The Mosel Valley is full of vineyards, with charming cities and villages interspersed between the growing regions. One day we went north toward Cochem, and on the second we headed south, stopping in Saarburg and Trier.
Cochem
Located further in the central/north of the valley, the vineyards got steeper as we followed the river north.
Along the way we stopped at several overlooks, and made our way up a narrow one-lane road to the valley views from the Marienburg church.
In several places we saw vehicles parked along the road and people picking grapes.
We took a brief detour up the hillside of Bremm, but the views here were underwhelming, so we continued to Cochem. Parking in town is rather pricey, even across the river. We had a short walk across the bridge with some views to the old town and castle above it.
A small market was in progress, and we picked up a pastry from Die Lohners which was fine, but not memorable.
On the whole, the town seemed more touristy than others in the valley, so we didn’t stay too long here. The river flooding was noticeable as well.
Saarburg
On our drive south we followed the road along multiple steep hills, past farms and through villages, including one memorably tight one-lane passage. In Saarburg we parked in a free lot near the train station, then walked over the bridge which had some nice views.
From there we followed the walkway to the famous waterfall in town – given the rain there was good flow!
St. Laurentius was around the corner, and we lucked into hearing an impromptu men’s chorus sing two songs!
We crossed the creek and went up the hill to see the Evangelische Kirche Saarburg.

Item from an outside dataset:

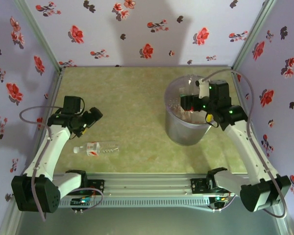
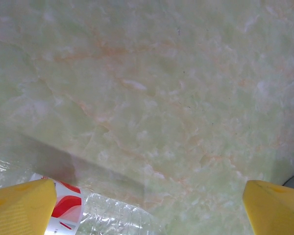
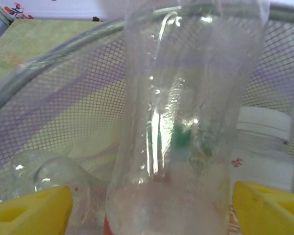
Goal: Put the plastic bottles in the bin
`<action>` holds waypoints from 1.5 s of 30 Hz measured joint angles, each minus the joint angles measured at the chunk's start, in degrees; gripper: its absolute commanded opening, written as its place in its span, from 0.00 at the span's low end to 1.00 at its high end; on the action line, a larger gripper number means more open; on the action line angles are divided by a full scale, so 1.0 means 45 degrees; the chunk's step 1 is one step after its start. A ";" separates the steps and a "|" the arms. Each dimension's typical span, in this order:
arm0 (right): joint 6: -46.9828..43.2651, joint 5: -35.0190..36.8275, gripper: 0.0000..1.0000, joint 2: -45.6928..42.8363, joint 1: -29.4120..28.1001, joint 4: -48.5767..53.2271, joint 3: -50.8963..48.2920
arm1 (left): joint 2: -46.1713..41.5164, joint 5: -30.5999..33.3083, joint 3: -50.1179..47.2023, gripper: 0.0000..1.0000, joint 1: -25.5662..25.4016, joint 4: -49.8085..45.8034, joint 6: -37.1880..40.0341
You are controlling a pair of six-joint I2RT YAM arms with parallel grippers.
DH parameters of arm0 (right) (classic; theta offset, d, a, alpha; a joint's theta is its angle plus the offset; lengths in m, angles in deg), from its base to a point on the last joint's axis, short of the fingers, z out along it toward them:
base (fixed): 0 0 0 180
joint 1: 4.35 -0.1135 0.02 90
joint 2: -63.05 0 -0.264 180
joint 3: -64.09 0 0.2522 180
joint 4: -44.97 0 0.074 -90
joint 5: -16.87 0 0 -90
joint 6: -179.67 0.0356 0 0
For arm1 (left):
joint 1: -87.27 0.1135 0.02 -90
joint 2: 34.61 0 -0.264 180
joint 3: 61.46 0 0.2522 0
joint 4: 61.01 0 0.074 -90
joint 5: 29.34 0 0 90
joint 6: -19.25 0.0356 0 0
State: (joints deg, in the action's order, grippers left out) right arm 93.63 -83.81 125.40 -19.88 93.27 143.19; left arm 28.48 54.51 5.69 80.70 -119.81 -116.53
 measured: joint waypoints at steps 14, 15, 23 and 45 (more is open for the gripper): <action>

It was not open, but we got some great views from Turm Belvedere.
On our way out of town, we made a quick detour for a Florentiner cookie from Café Hackenberger – a little pricey at 3,50€, but a delicious combo of chocolate and almonds.
Trier
Returning from Saarburg we decided to stop in Trier, which was a lot bigger than expected. While there were a lot of parking options, the prices ranged significantly, so it took some Googling to locate a lot close to the Old Town for 2€ per hour.
We entered the center through the large Porta Nigra which was nicely gardened.

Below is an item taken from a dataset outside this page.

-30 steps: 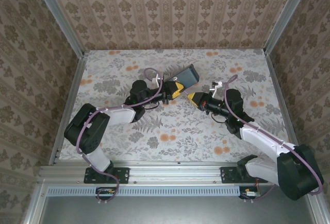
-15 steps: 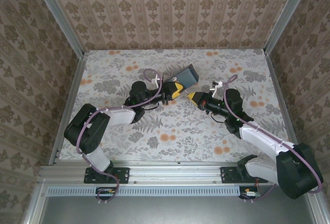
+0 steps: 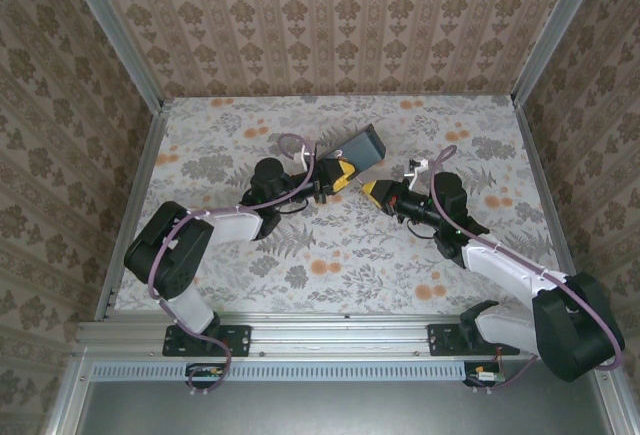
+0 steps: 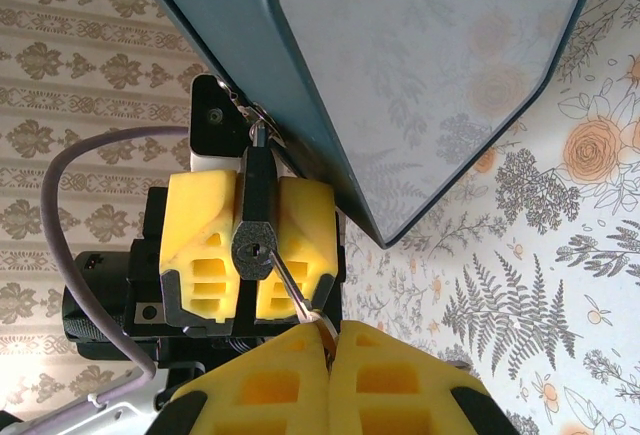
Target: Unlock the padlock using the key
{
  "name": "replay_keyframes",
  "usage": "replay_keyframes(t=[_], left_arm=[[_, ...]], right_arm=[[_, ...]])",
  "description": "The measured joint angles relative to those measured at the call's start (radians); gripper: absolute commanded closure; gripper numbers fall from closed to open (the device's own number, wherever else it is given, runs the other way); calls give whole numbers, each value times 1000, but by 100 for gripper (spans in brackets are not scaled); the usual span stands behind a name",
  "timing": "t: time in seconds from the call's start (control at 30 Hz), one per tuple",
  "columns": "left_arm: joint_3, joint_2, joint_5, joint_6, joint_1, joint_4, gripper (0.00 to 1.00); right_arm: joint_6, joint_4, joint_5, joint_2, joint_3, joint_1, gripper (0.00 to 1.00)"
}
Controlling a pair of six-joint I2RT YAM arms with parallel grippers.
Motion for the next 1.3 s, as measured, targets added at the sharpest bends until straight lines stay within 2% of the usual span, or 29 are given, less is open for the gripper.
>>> replay_keyframes(t=[1.3], left_arm=[[-10, 0, -23, 0, -1, 7, 100]], right_arm=[[-48, -38, 25, 11, 31, 11, 100]])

The center was bustling on this weekend afternoon with lots of people, kids and dogs. Leandra wanted a snack, so we settled on fries at Patat-Haus. She didn’t realize mayo was extra (and the lady put way too much on) though the fries were good otherwise. While standing around we noticed a wine stall, where I got a glass of the Schieferkristall Riesling (light slate mineral as always, light coating mouthfeel, too light for me) and Leandra got the Crémant d’Alsace Rosé. We paid a 5€ deposit for the glass and had it refunded upon return.
We also witnessed an Omas gegen Rechts “Grannies against the Right” protest – people clapped as they passed.
With our parking running down we had just enough time to duck into two churches – lots of ornate carvings in the Trier Dom, and beautiful stained glass in the Liebfraukirche.